TASK GOAL:
All of the listing must be given again exactly, except that the images are dropped.

▬▬▬

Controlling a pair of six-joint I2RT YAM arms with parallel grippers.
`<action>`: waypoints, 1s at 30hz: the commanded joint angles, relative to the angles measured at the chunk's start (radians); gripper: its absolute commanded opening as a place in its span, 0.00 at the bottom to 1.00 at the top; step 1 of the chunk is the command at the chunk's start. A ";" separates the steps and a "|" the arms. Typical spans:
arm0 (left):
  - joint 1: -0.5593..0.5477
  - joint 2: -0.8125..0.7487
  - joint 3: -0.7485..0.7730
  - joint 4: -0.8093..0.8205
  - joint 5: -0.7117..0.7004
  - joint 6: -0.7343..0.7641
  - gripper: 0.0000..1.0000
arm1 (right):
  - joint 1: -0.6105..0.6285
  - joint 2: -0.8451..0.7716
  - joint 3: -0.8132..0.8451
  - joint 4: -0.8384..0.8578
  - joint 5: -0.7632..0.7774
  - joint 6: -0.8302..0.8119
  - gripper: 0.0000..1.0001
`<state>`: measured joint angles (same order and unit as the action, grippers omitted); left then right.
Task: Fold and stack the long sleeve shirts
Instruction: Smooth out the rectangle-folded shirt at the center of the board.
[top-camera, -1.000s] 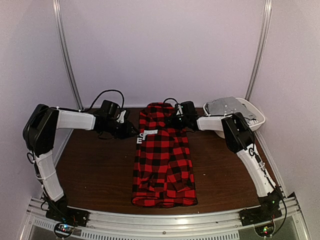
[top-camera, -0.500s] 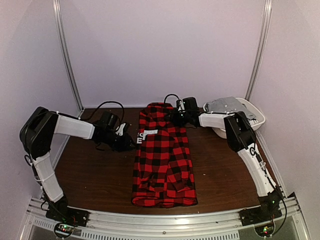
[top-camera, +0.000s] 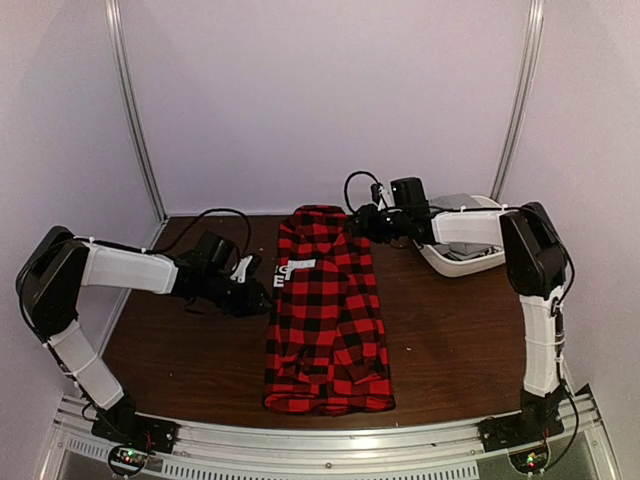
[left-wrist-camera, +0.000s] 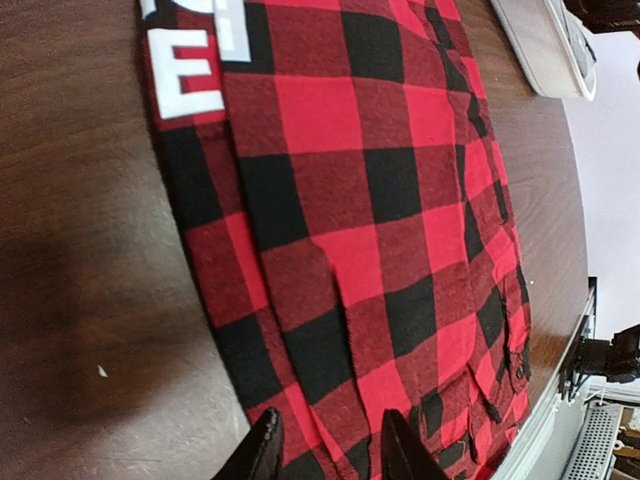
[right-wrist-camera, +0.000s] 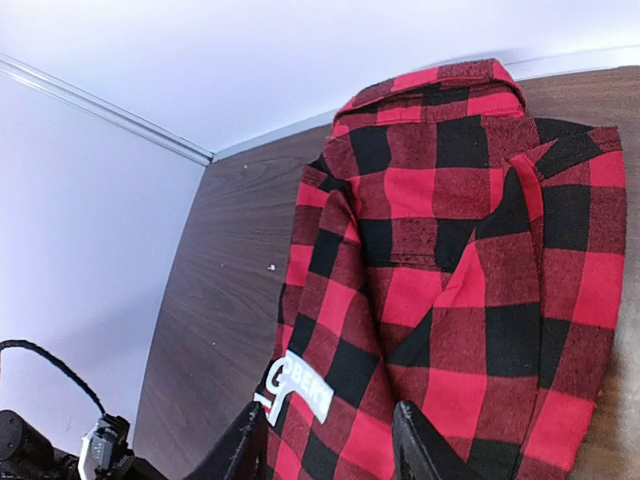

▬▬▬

FINISHED EXERCISE:
Controlling a pair of six-joint I2RT YAM arms with parallel grippers.
`<action>`: waypoints, 1s at 30hz: the commanded joint angles, relative to the angles measured at the chunk's start (radians); gripper: its absolute commanded opening as a place in its span, 0.00 at the bottom to 1.00 at the top; step 1 of the chunk is the command at the chunk's start. A ";" separates the steps and a "|" the arms. Typical spans:
arm0 (left):
  - joint 1: -0.5593..0.5477
  - joint 2: -0.8125..0.7487
  - joint 3: -0.7485..0.7730
  - joint 4: -0.8093..0.8205
  - joint 5: -0.7117..0.7004
  - joint 6: -0.7343..0.7641
  - gripper: 0.0000..1.0000
arm1 (right):
  - joint 1: -0.6105..0.6285
  - joint 2: -0.8451..0.7716
  - joint 3: -0.8132..0.8451
  - joint 4: -0.8384..0.8578
  - joint 5: -0.7632..0.7774
  - joint 6: -0.8302..0.8119
  - gripper: 0.0000..1.0001
`<state>`: measured joint angles (same order and unit as the action, grippers omitted); left then right.
Task: Fold and stack the long sleeve shirts
Instruction: Smooth out the rectangle-folded shirt at the center of the board.
[top-camera, -1.000s] 
[top-camera, -0.500s] 
[top-camera, +0.000s] 
[left-wrist-camera, +0.000s] 
[right-wrist-camera, +0.000s] 

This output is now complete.